* Task prompt *
Beginning with the line where "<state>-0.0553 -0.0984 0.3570" appears, retype every remaining line of the data below, both the first and last included.

* Data excerpt *

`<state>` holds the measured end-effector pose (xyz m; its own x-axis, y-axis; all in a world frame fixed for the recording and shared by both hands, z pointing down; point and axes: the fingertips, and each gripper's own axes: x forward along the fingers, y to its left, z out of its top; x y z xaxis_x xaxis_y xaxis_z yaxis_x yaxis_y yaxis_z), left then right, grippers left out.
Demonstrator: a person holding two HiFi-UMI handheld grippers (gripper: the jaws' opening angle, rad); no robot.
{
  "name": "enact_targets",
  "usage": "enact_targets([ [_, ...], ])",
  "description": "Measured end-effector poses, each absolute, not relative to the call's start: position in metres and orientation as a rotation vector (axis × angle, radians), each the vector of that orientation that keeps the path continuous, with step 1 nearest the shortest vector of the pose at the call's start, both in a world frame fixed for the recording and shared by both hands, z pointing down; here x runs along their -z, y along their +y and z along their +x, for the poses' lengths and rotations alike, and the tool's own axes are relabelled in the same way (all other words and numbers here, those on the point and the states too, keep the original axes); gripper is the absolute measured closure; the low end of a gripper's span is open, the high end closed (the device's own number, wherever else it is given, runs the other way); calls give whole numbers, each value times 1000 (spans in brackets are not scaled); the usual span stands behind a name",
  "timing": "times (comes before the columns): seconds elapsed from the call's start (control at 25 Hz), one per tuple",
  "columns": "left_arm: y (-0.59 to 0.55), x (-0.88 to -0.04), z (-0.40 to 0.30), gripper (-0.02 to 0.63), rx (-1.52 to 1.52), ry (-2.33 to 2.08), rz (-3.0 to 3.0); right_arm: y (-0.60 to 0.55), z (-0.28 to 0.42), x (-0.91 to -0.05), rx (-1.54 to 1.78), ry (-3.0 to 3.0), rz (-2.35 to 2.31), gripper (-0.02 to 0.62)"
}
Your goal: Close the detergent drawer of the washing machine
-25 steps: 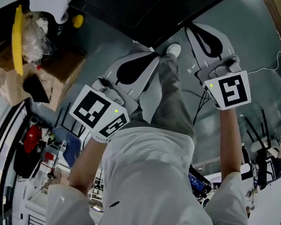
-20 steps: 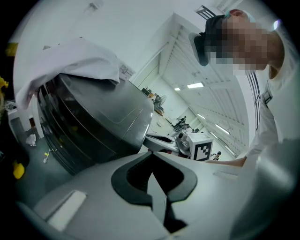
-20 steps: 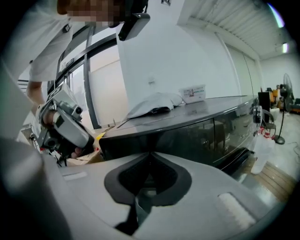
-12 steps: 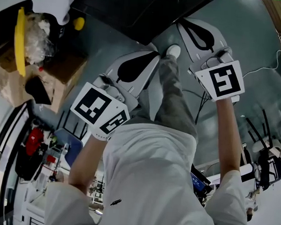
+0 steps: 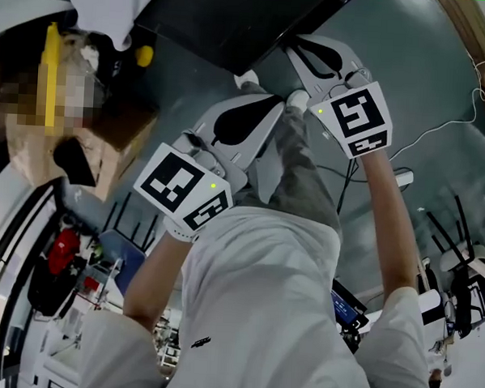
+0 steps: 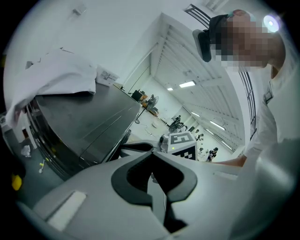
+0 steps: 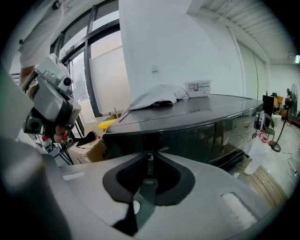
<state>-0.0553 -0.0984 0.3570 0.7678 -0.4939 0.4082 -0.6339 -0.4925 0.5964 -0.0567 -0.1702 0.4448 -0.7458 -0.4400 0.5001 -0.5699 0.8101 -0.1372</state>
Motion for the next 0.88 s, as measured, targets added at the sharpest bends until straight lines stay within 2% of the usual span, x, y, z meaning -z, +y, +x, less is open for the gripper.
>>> enact_targets([
  [0.08, -97, -352, -56, 589, -226, -851, 2197, -167, -57, -439, -397, -2535, 747, 549],
  [0.88, -74, -287, -56, 589, -111, -967, 2280, -121, -24, -307, -253, -2640, 889, 546],
])
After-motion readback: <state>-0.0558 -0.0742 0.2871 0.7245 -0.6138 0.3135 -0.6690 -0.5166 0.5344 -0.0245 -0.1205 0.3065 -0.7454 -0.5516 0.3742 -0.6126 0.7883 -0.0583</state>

* Solution to this problem *
<state>-0.0553 -0.0984 0.3570 0.7678 -0.4939 0.4082 -0.6339 -0.4925 0.5964 -0.0567 -0.1702 0.4448 -0.7458 -0.4400 0.5001 -0.5699 0.8101 -0.1372</state>
Motion for the next 0.88 s, as measured, targets added at the sharpest bends until straight lines stay within 2% of the usual span, x, y, z meaning -z, +y, +x, less is open for the gripper.
>>> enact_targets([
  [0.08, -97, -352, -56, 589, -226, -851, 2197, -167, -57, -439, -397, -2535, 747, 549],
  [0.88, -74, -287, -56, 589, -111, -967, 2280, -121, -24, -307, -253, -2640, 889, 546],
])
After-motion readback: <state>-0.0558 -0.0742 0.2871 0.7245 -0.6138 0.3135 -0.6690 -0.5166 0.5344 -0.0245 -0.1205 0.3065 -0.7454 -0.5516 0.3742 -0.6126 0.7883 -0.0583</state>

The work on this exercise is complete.